Significant between group differences at Time 1 or Time 2 are shown in boldface, p < .05.

3.1. Synchrony

3.1.1. Maternal Utterance Rate

A 2 (Group) × 2 (Time) repeated-measures Analysis of Variance (ANOVA) for number of mothers’ utterances per minute revealed no significant main effects or interactions. Thus, the frequency of mothers’ speech to infants was stable over time and mothers of Hd infants spoke to their infants as often as mothers of Hh infants did.

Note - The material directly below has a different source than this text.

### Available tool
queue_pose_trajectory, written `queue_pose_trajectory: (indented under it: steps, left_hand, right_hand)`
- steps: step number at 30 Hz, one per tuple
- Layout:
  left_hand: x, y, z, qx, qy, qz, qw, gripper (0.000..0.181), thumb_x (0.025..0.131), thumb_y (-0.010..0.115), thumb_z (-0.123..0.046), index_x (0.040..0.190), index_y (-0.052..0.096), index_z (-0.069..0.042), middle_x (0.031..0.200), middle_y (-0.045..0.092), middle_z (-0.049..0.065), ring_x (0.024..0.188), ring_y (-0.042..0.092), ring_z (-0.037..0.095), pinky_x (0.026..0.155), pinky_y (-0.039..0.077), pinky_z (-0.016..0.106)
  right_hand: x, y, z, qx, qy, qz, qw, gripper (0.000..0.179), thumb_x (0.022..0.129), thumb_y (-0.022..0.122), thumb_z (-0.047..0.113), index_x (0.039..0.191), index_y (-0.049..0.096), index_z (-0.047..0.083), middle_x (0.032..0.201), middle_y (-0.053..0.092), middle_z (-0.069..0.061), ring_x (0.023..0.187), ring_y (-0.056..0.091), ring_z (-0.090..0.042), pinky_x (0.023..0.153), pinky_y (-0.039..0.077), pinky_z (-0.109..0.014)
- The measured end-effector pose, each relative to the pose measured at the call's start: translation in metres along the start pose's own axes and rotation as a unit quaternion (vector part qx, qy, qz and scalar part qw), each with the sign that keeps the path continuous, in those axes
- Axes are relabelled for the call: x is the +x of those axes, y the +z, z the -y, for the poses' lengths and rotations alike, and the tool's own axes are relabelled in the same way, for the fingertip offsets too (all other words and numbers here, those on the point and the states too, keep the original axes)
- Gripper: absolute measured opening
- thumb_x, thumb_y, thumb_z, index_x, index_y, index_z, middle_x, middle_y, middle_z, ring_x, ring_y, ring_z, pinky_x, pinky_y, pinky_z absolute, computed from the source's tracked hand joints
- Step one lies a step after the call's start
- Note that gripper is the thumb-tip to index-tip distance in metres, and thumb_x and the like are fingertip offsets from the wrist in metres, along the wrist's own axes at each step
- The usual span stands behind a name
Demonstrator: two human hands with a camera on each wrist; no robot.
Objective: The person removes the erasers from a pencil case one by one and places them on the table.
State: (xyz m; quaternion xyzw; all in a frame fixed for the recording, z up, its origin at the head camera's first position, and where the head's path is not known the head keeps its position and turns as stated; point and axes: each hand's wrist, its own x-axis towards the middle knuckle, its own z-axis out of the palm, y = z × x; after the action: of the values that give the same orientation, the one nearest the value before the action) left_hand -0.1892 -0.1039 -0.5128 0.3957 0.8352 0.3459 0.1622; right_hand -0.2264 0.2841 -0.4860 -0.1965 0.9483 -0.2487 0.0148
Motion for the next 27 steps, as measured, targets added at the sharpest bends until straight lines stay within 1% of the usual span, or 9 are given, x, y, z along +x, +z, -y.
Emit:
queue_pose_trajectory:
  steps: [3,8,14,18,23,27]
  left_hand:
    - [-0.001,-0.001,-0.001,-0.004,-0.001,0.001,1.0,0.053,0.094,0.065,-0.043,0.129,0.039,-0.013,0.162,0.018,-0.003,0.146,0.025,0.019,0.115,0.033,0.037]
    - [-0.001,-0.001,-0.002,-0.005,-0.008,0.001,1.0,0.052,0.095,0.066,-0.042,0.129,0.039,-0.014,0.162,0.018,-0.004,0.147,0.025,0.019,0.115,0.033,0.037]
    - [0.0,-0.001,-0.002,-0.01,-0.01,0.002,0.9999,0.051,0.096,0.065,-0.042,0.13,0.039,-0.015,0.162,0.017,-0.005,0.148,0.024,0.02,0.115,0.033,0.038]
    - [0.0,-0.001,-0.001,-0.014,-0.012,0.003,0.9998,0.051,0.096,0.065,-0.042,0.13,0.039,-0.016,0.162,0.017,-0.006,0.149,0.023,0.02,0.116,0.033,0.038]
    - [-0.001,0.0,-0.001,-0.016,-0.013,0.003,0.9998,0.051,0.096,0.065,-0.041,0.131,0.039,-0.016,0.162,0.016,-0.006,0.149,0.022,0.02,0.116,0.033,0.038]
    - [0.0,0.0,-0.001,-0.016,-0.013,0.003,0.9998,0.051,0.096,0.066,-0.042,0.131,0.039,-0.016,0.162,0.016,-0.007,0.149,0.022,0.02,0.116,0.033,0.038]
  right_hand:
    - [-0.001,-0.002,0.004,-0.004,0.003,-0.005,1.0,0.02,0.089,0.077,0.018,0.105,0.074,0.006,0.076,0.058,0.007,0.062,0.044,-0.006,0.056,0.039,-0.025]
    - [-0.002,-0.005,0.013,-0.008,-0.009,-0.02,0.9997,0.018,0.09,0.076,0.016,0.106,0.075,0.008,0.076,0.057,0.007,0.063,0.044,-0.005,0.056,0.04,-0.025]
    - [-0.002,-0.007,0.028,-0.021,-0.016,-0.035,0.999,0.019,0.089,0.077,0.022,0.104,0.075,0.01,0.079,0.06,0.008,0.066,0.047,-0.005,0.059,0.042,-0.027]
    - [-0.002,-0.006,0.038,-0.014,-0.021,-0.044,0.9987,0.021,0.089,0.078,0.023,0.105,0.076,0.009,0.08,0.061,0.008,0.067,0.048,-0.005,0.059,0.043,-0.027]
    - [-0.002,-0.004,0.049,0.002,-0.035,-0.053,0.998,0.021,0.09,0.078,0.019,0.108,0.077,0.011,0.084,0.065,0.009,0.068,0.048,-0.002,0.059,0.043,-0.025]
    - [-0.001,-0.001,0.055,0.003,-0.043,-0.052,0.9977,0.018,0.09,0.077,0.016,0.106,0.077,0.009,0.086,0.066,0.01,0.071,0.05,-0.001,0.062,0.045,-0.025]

3.1.2. Infant Vocalization Rate

A 2 × 2 repeated-measures ANOVA for number of infant vocalizations per minute indicated the Group × Time interaction was not significant. However, main effects of Time, F(1, 16) = 4.81, p < .05, η2 = .23, and Group, F(1, 16) = 4.91, p < .05, η2 = .24, were significant. Thus, Hh infants vocalized significantly more frequently than Hd infants did, and both groups vocalized significantly more often at Time 2 than at Time 1 (Table 2).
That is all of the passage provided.